▶ **TASK ITEM**
Please repeat exactly the line containing "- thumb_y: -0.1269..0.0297" and each line after it in the records below, through the last.

[Records from a data source]
^^^^
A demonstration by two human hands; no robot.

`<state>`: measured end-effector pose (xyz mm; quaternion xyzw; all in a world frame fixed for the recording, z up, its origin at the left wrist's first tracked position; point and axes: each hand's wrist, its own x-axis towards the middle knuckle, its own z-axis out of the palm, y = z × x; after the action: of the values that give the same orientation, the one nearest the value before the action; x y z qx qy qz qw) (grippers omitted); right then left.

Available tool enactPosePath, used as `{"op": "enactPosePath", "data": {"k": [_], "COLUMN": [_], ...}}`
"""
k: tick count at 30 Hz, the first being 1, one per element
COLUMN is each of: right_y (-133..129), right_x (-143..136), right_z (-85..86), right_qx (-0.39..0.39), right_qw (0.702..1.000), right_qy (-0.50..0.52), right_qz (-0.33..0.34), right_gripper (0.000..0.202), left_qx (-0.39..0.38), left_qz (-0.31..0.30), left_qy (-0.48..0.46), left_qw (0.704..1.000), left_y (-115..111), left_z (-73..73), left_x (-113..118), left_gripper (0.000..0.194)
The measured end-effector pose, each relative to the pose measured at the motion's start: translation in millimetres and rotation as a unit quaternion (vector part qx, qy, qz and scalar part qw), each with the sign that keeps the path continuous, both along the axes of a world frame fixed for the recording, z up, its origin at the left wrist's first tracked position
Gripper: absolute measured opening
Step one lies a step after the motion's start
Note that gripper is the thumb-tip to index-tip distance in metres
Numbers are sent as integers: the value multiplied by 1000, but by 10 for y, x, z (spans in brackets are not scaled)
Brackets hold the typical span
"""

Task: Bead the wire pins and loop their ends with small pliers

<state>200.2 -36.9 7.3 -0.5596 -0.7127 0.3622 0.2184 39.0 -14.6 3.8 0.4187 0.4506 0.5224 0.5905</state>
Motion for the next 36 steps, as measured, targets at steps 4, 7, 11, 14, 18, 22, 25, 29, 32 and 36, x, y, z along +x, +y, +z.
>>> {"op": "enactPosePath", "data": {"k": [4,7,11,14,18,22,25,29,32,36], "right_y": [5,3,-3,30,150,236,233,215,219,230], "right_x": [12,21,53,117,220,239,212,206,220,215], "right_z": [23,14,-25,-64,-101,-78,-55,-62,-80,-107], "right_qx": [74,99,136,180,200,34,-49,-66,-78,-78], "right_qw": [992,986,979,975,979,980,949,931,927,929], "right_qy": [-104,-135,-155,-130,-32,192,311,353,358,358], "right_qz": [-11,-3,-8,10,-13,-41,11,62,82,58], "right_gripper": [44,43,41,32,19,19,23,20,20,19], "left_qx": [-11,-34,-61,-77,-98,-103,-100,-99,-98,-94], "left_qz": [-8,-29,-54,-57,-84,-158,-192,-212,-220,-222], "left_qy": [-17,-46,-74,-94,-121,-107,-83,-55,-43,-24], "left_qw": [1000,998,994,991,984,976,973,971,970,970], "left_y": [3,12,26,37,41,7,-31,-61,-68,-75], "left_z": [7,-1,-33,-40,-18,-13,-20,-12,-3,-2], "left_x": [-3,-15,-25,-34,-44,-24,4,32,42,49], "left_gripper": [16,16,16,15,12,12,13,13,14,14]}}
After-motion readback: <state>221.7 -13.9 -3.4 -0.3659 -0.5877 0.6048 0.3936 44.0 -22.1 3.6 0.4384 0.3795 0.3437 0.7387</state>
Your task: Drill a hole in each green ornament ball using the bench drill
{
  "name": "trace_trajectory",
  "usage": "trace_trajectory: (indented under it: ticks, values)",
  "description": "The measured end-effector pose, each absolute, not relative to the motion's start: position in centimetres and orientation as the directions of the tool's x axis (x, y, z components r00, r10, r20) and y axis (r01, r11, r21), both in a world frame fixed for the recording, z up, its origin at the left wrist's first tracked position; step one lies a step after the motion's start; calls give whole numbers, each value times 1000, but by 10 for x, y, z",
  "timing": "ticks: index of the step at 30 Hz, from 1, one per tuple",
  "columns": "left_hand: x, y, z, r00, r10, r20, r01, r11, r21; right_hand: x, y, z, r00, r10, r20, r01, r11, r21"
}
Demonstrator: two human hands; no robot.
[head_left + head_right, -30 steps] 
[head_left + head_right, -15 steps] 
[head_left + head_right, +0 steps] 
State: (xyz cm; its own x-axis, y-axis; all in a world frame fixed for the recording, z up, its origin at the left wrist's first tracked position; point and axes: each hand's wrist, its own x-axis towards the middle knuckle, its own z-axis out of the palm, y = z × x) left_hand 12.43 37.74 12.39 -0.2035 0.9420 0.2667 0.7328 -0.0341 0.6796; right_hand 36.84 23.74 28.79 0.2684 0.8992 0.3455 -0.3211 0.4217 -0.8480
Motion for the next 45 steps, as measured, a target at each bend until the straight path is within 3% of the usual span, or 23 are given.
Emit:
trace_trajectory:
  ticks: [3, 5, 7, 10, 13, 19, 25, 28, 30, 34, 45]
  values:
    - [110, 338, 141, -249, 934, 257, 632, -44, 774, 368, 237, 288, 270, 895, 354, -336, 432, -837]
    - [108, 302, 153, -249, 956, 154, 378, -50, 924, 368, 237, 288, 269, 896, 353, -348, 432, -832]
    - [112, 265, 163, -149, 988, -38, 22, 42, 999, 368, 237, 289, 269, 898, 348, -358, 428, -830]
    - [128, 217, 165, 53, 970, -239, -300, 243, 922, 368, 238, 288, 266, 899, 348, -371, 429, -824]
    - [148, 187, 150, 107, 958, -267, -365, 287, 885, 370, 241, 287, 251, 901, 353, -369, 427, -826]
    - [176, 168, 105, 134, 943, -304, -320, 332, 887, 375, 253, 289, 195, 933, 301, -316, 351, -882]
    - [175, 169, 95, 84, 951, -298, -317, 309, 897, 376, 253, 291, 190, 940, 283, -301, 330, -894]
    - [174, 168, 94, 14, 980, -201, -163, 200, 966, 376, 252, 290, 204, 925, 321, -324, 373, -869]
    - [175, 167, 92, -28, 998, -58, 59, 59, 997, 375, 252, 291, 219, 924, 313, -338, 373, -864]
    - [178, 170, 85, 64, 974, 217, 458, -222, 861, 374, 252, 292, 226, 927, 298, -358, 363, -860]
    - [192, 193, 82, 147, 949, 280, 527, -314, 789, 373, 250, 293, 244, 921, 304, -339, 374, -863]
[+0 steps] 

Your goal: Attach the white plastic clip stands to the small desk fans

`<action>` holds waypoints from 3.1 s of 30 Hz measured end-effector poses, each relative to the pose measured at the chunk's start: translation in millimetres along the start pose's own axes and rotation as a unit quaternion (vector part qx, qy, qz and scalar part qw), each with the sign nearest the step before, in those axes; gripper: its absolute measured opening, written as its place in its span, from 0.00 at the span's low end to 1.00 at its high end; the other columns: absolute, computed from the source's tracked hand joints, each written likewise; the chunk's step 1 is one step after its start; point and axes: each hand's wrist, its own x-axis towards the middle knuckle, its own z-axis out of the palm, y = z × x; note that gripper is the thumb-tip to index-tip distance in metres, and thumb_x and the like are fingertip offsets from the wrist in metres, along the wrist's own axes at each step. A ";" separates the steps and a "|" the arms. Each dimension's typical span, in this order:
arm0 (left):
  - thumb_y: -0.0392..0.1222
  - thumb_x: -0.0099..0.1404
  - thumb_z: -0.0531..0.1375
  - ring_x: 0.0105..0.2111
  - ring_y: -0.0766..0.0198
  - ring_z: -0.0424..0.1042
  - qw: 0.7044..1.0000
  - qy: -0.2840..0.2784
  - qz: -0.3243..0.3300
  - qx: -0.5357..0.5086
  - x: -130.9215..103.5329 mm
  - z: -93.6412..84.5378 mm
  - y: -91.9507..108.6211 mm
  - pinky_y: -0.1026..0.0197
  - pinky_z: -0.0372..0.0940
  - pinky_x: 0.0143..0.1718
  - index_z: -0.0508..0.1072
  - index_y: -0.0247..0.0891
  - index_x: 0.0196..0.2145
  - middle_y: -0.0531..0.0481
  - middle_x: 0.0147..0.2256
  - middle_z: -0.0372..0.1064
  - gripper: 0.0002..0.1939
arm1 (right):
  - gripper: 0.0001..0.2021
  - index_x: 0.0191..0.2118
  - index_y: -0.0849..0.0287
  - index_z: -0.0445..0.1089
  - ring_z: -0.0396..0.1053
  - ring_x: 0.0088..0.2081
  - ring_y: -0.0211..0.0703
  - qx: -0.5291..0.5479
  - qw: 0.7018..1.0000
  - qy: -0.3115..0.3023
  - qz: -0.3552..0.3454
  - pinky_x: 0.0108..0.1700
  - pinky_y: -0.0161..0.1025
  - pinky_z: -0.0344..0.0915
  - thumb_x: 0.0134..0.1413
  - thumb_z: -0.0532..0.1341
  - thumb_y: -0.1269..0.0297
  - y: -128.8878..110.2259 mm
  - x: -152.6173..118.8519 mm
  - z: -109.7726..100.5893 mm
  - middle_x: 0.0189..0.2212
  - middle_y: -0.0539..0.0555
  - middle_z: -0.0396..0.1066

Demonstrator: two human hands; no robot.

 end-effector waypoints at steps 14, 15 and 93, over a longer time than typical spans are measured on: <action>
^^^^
▶ **SOLUTION BELOW**
  - thumb_y: -0.1269..0.0297
  - y: -128.8878..110.2259 mm
  - x: -152.6173..118.8519 mm
  - z: -109.7726..100.5893 mm
  - middle_x: 0.0189..0.2212
  - middle_y: -0.0539..0.0555
  - middle_z: -0.0396..0.1066

Demonstrator: two human hands; no robot.

 end-effector waypoints at steps 14, 15 and 93, over a longer time than typical spans are measured on: <action>

This concludes the answer to the exercise.